## Your task
Lines from the one containing "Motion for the" through the last line of the data below are to be returned exactly; leave out the rest.

= = = = =

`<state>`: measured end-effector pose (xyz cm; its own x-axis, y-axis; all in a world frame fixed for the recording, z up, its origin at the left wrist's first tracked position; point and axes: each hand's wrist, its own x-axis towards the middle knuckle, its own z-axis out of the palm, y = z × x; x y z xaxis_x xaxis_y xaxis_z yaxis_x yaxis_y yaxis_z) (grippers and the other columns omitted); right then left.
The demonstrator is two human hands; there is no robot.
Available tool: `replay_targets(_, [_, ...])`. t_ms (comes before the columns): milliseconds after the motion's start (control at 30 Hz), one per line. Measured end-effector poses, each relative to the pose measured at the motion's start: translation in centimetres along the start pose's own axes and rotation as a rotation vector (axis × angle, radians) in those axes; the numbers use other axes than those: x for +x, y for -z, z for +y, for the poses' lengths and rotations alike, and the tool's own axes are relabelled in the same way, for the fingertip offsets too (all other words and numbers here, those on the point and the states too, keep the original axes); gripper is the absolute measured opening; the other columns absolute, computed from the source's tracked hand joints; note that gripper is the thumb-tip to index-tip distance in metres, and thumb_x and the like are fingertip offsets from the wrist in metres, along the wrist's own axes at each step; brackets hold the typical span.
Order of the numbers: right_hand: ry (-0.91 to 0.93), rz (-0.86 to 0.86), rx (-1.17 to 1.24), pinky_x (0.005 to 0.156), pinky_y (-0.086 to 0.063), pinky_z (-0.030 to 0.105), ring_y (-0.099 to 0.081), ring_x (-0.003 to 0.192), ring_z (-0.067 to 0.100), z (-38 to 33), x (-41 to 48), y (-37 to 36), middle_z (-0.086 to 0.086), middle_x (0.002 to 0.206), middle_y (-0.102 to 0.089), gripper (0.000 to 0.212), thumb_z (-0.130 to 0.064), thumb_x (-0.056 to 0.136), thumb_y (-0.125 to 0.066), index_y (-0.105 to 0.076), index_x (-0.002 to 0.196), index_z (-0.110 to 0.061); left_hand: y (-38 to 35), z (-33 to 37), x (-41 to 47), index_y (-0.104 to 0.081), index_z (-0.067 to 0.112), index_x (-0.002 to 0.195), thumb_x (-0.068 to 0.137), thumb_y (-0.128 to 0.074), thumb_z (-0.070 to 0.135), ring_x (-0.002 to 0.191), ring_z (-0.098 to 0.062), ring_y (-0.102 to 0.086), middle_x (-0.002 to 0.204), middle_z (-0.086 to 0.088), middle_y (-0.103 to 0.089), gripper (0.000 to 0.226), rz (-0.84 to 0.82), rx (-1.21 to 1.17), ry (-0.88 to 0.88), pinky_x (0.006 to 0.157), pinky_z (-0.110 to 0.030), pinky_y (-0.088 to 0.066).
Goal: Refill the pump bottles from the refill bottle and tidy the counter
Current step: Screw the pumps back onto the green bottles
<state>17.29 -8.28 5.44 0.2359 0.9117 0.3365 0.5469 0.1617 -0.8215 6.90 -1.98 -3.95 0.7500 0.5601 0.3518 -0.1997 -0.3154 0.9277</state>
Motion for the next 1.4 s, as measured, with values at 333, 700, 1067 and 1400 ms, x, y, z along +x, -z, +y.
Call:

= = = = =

## Exercise output
Motion for the next 1.4 s, as measured, with values at 333, 700, 1067 and 1400 ms, x, y, z along +x, -z, +y.
Call:

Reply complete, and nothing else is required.